Inorganic ions have been used widely to investigate biophysical properties of high voltage-activated calcium channels (HVA: Cav1 and Cav2 families). In contrast, such information regarding low voltage-activated calcium channels (LVA: Cav3 family) is less documented. We have studied the blocking effect of Cd2+, Co2+ and Ni2+ on T-currents expressed by human Cav3 channels: Cav3.1, Cav3.2, and Cav3.3. With the use of the whole-cell configuration of the patch-clamp technique, we have recorded Ca2+ (2 mM) currents from HEK−293 cells stably expressing recombinant T-type channels. Cd2+ and Co2+ block was 2- to 3-fold more potent for Cav3.2 channels (EC 50 = 65 and 122 μM, respectively) than for the other two LVA channel family members. Current-voltage relationships indicate that Co2+ and Ni2+ shift the voltage dependence of Cav3.1 and Cav3.3 channels activation to more positive potentials. Interestingly, block of those two Cav3 channels by Co2+ and Ni2+ was drastically increased at extreme negative voltages; in contrast, block due to Cd2+ was significantly decreased.

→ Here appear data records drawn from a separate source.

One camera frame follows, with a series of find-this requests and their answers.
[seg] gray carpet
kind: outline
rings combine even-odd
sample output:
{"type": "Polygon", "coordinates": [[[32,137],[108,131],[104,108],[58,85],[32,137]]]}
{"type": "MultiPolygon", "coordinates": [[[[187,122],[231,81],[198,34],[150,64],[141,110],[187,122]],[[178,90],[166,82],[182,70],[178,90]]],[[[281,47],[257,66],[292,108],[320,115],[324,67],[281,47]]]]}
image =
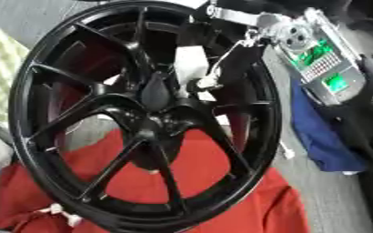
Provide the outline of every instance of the gray carpet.
{"type": "MultiPolygon", "coordinates": [[[[197,6],[201,0],[176,1],[197,6]]],[[[27,47],[32,47],[46,32],[63,18],[96,4],[76,3],[72,0],[0,0],[0,27],[27,47]]],[[[364,45],[364,52],[373,51],[373,37],[354,36],[358,45],[364,45]]],[[[274,163],[288,182],[299,190],[305,204],[312,233],[373,233],[365,203],[355,177],[339,173],[320,172],[307,158],[304,148],[298,143],[289,127],[289,88],[287,72],[276,62],[273,53],[267,53],[267,63],[280,89],[284,111],[283,140],[294,148],[297,156],[286,160],[277,155],[274,163]]],[[[103,123],[109,129],[109,122],[103,123]]],[[[90,127],[79,127],[75,132],[75,146],[93,142],[103,134],[91,134],[90,127]]]]}

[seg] machine part
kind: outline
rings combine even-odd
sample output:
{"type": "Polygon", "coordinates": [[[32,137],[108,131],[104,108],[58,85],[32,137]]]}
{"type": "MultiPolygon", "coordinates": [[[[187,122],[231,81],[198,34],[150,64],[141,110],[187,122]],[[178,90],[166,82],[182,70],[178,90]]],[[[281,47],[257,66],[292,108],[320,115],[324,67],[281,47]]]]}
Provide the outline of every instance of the machine part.
{"type": "Polygon", "coordinates": [[[360,56],[321,11],[309,8],[304,16],[281,24],[271,36],[274,47],[312,99],[333,106],[360,93],[366,84],[360,56]]]}
{"type": "MultiPolygon", "coordinates": [[[[253,58],[251,52],[250,59],[258,59],[255,66],[250,61],[246,71],[239,70],[240,78],[211,91],[216,102],[177,95],[172,64],[176,36],[193,12],[158,1],[101,5],[58,25],[24,62],[10,95],[15,150],[40,187],[70,213],[111,232],[178,232],[246,197],[271,164],[281,112],[273,79],[259,59],[264,47],[252,47],[258,55],[253,58]],[[104,84],[119,74],[113,85],[104,84]],[[165,97],[156,99],[155,88],[165,97]],[[77,100],[60,105],[66,94],[75,94],[77,100]],[[110,116],[120,125],[126,146],[98,176],[85,182],[73,174],[55,142],[69,126],[96,114],[110,116]],[[231,136],[216,121],[221,115],[229,118],[231,136]],[[170,164],[191,128],[212,138],[225,151],[231,168],[218,183],[186,198],[170,164]],[[168,203],[133,203],[105,193],[109,180],[129,162],[161,174],[168,203]]],[[[224,32],[218,36],[205,47],[209,57],[223,55],[235,42],[230,37],[237,37],[224,32]]],[[[222,67],[220,79],[228,72],[222,67]]]]}

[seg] black wheel rim
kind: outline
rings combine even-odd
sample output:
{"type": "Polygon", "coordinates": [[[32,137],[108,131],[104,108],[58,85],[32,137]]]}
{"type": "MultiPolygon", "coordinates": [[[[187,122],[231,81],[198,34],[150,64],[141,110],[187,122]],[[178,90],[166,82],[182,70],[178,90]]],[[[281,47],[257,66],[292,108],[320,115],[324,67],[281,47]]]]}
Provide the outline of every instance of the black wheel rim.
{"type": "MultiPolygon", "coordinates": [[[[175,33],[191,12],[192,9],[181,5],[149,1],[124,1],[87,10],[66,20],[40,41],[14,83],[10,97],[10,130],[20,160],[56,201],[108,230],[176,232],[190,228],[248,195],[274,158],[281,129],[280,105],[272,78],[261,61],[247,71],[241,82],[231,84],[227,95],[222,94],[222,90],[215,91],[216,103],[193,97],[176,98],[171,94],[173,89],[167,80],[173,79],[170,75],[173,57],[156,55],[154,47],[148,47],[148,36],[143,34],[158,31],[168,33],[166,37],[173,35],[172,43],[162,47],[173,54],[175,33]],[[74,53],[72,47],[78,41],[82,44],[91,41],[114,51],[128,73],[122,78],[123,82],[106,86],[100,80],[86,78],[64,67],[64,59],[74,53]],[[165,103],[163,105],[149,106],[143,102],[142,95],[154,76],[165,80],[161,84],[157,82],[166,86],[165,92],[170,97],[156,101],[165,103]],[[38,102],[41,97],[50,100],[41,88],[58,89],[60,83],[85,97],[49,120],[48,106],[38,102]],[[236,98],[231,97],[233,90],[236,98]],[[241,112],[247,118],[236,114],[241,112]],[[55,138],[61,130],[94,114],[111,116],[127,132],[125,139],[128,139],[121,156],[93,181],[85,183],[58,155],[55,138]],[[227,114],[231,121],[235,144],[214,118],[222,114],[227,114]],[[183,198],[168,165],[172,159],[166,156],[168,150],[162,142],[179,143],[190,128],[201,129],[217,142],[229,158],[231,171],[204,193],[183,198]],[[237,149],[241,144],[239,138],[244,138],[245,142],[237,149]],[[155,152],[156,168],[168,187],[169,202],[137,204],[106,196],[100,199],[106,182],[133,159],[130,155],[134,153],[129,152],[140,145],[155,152]]],[[[225,52],[233,36],[220,35],[207,48],[208,53],[225,52]]]]}

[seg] red fabric
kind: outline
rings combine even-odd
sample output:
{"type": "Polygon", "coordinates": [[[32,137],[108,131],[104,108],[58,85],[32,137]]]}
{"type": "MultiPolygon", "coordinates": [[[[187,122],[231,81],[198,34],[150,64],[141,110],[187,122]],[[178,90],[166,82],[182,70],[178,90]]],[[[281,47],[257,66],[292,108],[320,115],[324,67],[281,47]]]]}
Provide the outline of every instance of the red fabric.
{"type": "MultiPolygon", "coordinates": [[[[64,155],[69,166],[84,180],[101,171],[122,148],[118,130],[96,144],[64,155]]],[[[221,179],[229,170],[227,157],[203,133],[187,133],[180,154],[171,166],[181,193],[192,197],[221,179]]],[[[165,203],[167,193],[159,174],[128,164],[108,184],[106,193],[138,203],[165,203]]],[[[14,232],[107,232],[83,220],[76,228],[62,217],[35,213],[53,201],[18,164],[0,176],[0,228],[14,232]]],[[[307,221],[298,193],[271,168],[253,193],[227,212],[188,231],[189,233],[307,233],[307,221]]]]}

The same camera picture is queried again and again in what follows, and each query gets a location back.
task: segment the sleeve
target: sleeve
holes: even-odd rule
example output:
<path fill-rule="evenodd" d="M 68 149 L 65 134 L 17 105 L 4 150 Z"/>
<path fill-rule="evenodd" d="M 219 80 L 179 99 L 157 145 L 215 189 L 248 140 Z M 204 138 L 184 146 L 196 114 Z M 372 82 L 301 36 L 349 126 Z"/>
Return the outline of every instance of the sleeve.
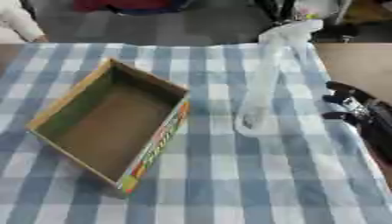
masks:
<path fill-rule="evenodd" d="M 4 20 L 11 29 L 29 42 L 44 35 L 30 14 L 20 7 L 3 7 L 1 9 L 1 15 L 2 20 Z"/>

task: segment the checkered tablecloth
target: checkered tablecloth
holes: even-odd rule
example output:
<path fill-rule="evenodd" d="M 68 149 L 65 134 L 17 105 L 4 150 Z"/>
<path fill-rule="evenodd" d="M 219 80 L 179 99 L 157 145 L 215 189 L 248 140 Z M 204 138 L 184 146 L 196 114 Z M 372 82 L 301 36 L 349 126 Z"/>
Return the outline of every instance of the checkered tablecloth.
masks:
<path fill-rule="evenodd" d="M 0 79 L 0 223 L 382 224 L 392 200 L 362 141 L 325 122 L 326 71 L 286 49 L 269 130 L 236 111 L 263 47 L 27 45 Z M 191 90 L 191 114 L 128 199 L 25 131 L 48 102 L 114 57 Z"/>

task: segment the person
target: person
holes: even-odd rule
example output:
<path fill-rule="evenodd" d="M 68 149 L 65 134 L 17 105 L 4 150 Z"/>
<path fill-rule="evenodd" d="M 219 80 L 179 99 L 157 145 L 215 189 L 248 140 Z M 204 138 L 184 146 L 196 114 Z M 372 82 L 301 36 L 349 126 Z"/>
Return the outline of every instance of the person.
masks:
<path fill-rule="evenodd" d="M 0 44 L 47 42 L 46 35 L 19 0 L 0 1 Z"/>

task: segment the floor
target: floor
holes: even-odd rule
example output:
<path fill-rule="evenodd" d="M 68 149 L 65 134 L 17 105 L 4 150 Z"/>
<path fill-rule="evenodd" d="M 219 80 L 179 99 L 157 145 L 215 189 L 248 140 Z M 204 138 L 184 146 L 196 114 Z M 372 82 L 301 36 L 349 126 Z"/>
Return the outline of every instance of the floor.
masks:
<path fill-rule="evenodd" d="M 205 46 L 249 42 L 270 25 L 247 1 L 198 0 L 180 13 L 119 16 L 80 13 L 72 0 L 32 0 L 38 22 L 54 42 L 122 42 L 134 45 Z"/>

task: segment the plastic bottle
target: plastic bottle
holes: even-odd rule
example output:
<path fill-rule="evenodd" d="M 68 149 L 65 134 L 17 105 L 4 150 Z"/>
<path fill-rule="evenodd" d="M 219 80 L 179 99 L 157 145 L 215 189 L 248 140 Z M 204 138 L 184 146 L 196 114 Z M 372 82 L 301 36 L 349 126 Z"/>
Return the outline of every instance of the plastic bottle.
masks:
<path fill-rule="evenodd" d="M 238 132 L 248 137 L 263 133 L 264 120 L 271 109 L 279 78 L 278 66 L 284 47 L 291 46 L 301 65 L 306 65 L 307 42 L 311 39 L 311 33 L 322 26 L 322 20 L 293 22 L 272 28 L 259 36 L 259 43 L 266 47 L 252 80 L 248 82 L 248 92 L 234 121 Z"/>

This unblocking effect was slightly voltage-dependent. Tail-current analysis reveals a differential effect of Cd2+ on Cav3.3 channels, which can not close while the pore is occupied with this metal cation. The results suggest that metal cations affect differentially T-type channel activity by a mechanism involving the ionic radii of inorganic ions and structural characteristics of the channels pore.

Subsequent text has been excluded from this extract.